§ **PROBLEM DETAILS**
Provide a verbatim copy of the data below.

◆ ◆ ◆

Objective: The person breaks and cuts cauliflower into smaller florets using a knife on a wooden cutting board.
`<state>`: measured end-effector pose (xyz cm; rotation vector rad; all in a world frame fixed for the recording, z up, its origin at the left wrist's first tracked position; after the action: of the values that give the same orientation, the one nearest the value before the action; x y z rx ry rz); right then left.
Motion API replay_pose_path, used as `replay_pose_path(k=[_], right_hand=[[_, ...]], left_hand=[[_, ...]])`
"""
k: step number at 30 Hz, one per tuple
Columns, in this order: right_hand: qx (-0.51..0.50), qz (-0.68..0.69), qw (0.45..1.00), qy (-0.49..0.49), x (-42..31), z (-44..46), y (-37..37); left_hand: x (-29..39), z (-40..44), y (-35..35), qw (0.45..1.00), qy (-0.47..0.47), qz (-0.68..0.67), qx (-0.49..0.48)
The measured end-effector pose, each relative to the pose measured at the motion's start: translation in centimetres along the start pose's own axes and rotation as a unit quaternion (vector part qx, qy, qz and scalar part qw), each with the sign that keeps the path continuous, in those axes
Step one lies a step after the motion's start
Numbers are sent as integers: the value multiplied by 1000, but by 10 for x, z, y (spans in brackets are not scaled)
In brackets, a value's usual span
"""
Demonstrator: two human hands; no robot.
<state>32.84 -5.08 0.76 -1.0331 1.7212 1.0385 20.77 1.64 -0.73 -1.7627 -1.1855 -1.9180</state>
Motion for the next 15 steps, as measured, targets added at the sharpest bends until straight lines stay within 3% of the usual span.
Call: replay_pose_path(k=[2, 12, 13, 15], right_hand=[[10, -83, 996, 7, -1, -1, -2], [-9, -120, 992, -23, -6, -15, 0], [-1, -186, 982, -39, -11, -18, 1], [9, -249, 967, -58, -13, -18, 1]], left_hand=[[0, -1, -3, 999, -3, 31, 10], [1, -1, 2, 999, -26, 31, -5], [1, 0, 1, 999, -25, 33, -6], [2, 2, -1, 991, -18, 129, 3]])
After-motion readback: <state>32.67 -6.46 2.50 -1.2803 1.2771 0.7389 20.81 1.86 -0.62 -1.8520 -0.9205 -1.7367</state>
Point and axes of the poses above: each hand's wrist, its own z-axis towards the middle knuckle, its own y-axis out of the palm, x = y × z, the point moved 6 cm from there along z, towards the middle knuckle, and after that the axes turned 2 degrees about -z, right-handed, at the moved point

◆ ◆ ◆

§ **RESULT FOR THIS TASK**
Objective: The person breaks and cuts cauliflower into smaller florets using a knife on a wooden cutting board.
`<state>`: measured end-effector pose (xyz cm; rotation vector rad; all in a world frame fixed for the recording, z up, its origin at the left wrist's first tracked position; after the action: of the values that give the same orientation, the one nearest the value before the action; x y z rx ry rz); right then left.
Motion API replay_pose_path, used as `replay_pose_path(k=[_], right_hand=[[_, ...]], left_hand=[[_, ...]])`
"""
k: step number at 30 Hz, one per tuple
Columns, in this order: right_hand: qx (-0.51..0.50), qz (-0.68..0.69), qw (0.45..1.00), qy (-0.49..0.49), x (-42..31), z (-44..46), y (-37..37); left_hand: x (-29..39), z (-40..44), y (-35..35), qw (0.45..1.00), qy (-0.47..0.47), qz (-0.68..0.67), qx (-0.49..0.48)
The measured end-effector pose, each relative to the pose measured at the motion's start: translation in centimetres along the start pose's own axes and rotation as a unit quaternion (vector part qx, qy, qz and scalar part qw), each with the sign that keeps the path continuous, in those axes
Step one lies a step after the motion's start
Numbers are sent as integers: the value multiplied by 1000, but by 10 for x, z, y (spans in brackets are not scaled)
In brackets, a value's usual span
"""
Demonstrator: two human hands; no robot.
<state>32.84 -5.08 0.76 -1.0331 1.7212 1.0385 20.77 1.64 -0.73 -1.7627 -1.1855 -1.9180</state>
Motion for the next 15 steps, as measured, targets added at the sharpest bends until straight lines stay within 3% of the usual span.
Call: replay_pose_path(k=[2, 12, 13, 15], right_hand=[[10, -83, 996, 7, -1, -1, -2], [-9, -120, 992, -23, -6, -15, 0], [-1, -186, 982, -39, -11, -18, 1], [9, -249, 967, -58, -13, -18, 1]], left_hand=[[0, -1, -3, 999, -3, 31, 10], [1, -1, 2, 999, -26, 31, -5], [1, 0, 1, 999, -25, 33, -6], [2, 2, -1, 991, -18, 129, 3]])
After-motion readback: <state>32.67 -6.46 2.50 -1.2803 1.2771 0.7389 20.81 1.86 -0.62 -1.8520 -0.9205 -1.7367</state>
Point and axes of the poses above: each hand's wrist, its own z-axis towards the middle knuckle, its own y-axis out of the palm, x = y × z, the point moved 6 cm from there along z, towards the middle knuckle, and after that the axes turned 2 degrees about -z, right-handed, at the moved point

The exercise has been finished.